Stolen, not free

To the editor:

As I read about the Chautauqua being planned with Stephen Douglas and Frederick Douglass, among others, I wondered what was missing. Chautauqua is a word of the Iroquoian language, referring to “one who was lost.”

The subject being lost in this article is how the 19th-century politician Douglas’ pushing of the Kansas-Nebraska Act eliminated Indian Territory as it was established in the 1820s.

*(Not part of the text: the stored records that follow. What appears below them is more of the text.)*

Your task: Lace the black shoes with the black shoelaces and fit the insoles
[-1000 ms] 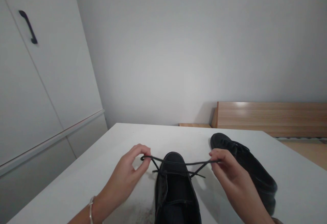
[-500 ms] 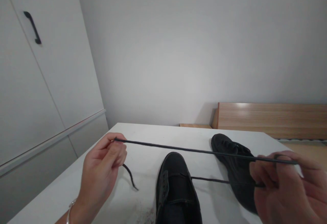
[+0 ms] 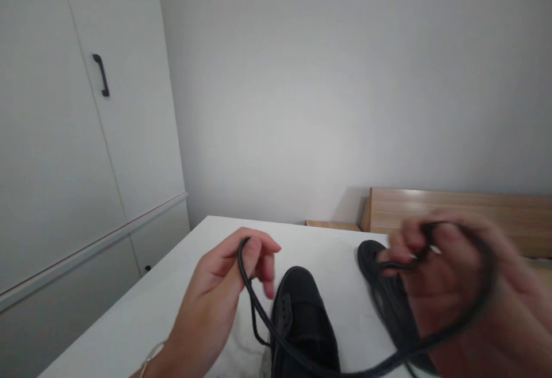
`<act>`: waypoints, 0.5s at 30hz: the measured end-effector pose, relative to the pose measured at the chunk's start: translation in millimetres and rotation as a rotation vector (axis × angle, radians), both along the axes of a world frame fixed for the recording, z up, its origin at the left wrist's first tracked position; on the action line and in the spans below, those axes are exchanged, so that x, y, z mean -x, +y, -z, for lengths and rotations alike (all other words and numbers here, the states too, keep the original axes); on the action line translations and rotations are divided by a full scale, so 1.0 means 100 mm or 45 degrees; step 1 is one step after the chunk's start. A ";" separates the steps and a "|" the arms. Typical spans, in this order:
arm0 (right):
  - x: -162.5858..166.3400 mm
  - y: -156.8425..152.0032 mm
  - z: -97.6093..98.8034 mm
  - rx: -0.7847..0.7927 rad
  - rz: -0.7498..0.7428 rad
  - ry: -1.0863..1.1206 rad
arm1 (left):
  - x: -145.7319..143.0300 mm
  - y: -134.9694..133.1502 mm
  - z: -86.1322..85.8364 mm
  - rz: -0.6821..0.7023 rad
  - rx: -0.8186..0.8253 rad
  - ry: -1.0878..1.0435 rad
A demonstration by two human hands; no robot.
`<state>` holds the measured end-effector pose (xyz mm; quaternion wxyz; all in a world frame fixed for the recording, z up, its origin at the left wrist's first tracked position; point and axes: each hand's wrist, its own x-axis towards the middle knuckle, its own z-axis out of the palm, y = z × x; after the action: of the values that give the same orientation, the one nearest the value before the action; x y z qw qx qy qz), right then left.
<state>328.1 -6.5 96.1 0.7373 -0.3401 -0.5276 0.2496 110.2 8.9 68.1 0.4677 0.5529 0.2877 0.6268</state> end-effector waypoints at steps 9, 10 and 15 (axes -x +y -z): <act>0.68 0.04 -0.01 -0.198 -0.373 -0.487 | 0.00 -0.09 -0.12 0.596 0.463 -0.169; 0.67 0.07 0.01 -0.225 -0.357 -0.558 | 0.10 -0.05 -0.12 0.518 0.438 -0.165; 0.51 0.09 0.19 0.005 -0.325 -1.079 | 0.76 0.26 0.05 -0.236 0.132 0.180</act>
<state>276.7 2.1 77.2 0.4185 -0.3458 -0.8207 0.1782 34.4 35.0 62.7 0.4144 0.5418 0.4019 0.6109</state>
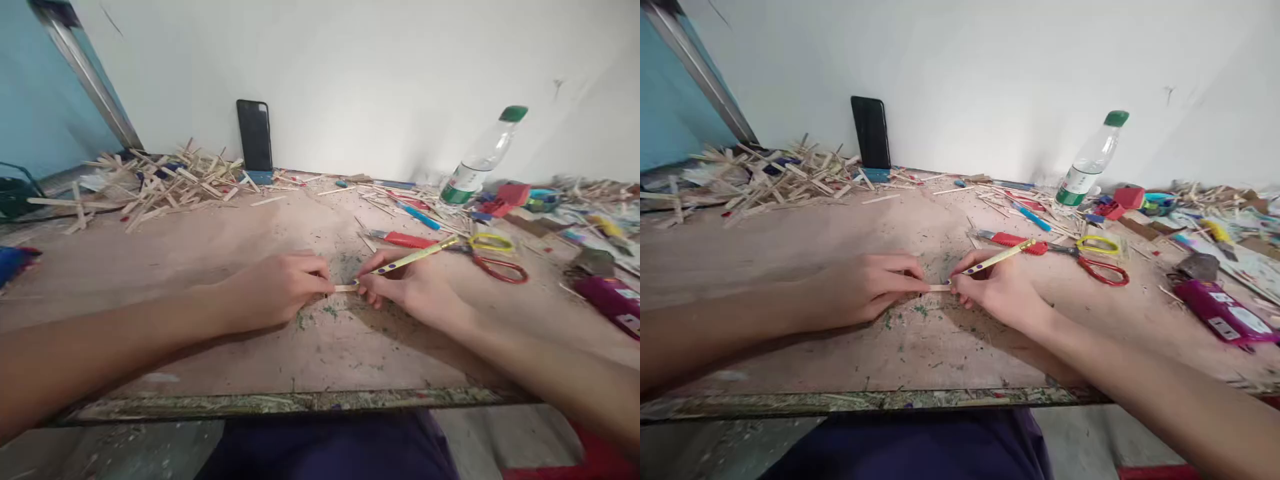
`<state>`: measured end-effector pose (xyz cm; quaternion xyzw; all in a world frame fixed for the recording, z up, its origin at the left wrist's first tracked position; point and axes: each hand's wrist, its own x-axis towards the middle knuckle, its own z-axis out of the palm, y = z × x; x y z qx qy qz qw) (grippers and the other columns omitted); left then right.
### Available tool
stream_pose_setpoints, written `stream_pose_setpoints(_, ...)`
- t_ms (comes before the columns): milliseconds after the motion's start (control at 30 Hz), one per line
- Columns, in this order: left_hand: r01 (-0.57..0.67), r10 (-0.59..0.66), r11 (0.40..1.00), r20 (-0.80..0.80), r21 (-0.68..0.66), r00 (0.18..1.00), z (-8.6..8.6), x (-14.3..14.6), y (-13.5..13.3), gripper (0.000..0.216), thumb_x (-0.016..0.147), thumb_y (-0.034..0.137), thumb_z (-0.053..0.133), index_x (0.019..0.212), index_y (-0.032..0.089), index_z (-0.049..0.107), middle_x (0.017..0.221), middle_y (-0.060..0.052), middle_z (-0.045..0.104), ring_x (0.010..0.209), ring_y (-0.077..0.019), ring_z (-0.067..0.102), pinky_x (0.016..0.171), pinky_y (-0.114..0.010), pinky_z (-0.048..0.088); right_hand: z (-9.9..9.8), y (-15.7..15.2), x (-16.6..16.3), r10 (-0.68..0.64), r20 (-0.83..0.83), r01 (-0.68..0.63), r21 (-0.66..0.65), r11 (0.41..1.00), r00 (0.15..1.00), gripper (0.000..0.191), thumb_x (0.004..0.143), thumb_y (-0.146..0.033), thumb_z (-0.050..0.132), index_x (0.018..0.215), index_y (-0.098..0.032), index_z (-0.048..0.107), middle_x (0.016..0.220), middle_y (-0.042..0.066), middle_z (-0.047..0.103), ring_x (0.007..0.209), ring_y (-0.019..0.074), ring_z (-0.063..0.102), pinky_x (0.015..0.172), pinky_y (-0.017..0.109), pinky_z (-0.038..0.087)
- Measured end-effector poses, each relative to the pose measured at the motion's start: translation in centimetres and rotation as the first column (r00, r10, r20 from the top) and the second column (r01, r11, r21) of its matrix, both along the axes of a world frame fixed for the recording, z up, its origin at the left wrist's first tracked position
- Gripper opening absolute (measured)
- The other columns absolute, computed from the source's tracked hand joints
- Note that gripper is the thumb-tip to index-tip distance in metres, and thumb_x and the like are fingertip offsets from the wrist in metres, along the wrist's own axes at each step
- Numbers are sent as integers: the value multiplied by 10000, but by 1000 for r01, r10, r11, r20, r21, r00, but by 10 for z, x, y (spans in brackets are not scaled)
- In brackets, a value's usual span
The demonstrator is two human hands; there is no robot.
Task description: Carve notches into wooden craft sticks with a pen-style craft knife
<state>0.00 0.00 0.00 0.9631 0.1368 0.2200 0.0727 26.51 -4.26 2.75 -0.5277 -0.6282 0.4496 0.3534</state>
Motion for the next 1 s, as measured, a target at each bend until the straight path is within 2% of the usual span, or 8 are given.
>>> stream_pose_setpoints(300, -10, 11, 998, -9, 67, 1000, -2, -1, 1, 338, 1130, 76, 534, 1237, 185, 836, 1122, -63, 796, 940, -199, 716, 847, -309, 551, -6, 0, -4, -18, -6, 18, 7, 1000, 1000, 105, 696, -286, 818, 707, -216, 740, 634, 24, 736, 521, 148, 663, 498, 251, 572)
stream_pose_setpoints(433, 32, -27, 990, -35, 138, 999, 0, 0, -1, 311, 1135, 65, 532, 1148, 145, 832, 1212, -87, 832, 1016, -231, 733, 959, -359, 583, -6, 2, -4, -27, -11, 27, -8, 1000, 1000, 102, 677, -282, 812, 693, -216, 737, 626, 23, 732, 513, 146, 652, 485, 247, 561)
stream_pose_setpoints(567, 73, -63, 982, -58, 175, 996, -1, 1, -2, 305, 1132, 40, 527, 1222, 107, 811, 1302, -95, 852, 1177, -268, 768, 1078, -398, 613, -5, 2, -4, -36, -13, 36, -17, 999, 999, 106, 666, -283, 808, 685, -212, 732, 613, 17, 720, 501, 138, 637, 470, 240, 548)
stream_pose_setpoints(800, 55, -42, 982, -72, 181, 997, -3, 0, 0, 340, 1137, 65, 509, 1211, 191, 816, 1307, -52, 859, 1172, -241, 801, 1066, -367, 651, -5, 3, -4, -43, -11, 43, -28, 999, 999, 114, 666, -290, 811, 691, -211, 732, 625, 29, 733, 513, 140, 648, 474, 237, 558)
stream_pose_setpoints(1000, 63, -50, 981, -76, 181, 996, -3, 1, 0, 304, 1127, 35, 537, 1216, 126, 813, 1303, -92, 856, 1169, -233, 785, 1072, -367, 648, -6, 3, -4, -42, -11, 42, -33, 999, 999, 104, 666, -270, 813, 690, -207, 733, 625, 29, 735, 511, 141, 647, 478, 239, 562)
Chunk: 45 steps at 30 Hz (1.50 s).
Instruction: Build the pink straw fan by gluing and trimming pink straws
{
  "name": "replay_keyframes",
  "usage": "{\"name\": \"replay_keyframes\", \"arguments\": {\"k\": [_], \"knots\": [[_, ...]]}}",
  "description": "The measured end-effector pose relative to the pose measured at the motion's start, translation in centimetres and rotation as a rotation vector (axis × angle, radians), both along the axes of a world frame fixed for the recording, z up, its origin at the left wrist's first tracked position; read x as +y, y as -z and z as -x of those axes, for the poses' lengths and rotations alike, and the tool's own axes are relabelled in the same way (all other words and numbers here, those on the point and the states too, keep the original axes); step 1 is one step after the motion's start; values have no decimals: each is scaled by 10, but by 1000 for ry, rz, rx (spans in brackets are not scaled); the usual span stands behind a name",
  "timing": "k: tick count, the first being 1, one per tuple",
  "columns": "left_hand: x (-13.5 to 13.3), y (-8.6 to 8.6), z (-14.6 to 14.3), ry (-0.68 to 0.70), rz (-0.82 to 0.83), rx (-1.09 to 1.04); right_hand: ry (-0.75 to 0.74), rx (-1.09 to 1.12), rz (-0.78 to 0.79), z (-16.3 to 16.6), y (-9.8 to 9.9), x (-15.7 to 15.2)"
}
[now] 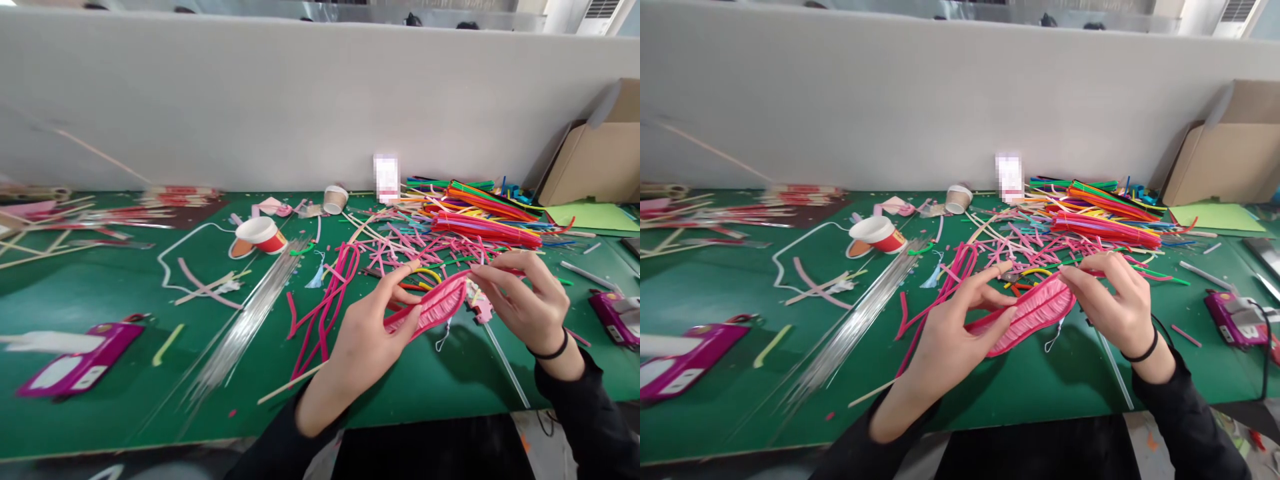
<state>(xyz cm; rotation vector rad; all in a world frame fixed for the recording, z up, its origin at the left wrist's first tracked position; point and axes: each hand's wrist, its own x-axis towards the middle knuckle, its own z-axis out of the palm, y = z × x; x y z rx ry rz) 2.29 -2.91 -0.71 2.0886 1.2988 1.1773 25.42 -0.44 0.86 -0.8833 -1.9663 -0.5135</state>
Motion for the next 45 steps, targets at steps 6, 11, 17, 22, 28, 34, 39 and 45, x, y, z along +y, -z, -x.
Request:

So much is made of the fight over slavery versus freedom in this area, but this is not the whole picture. It was the previously occupied land that Euro-Americans desired at any cost from the indigenous peoples of Turtle Island, and the oppressive labor that Euro-Americans desired from African peoples. Exploitation of land and labor resources was the outcome. There should be no honor in profiting from exploitation, but that’s what the systematic oppression of the whole picture of this country’s history does when educating the general populace and stating that the only history that matters occurred post-1776.

The words “Free State” are thrown around these parts with such abandon, I wonder if the greater population even knows that this land wasn’t free. Ask those tribes who were coerced and terrorized out of 13.5 million acres in 1854-55 in current eastern Kansas and Nebraska. The Sac and Fox, Iowa and Kickapoo tribes and nations of Kansas, along with the Eastern Delaware, Shawnee, Wyandot, Miami, Confederated Peoria and Otoe-Missouria tribes of Oklahoma, and the Omaha tribe of Nebraska probably don’t refer to this area as free, but as stolen.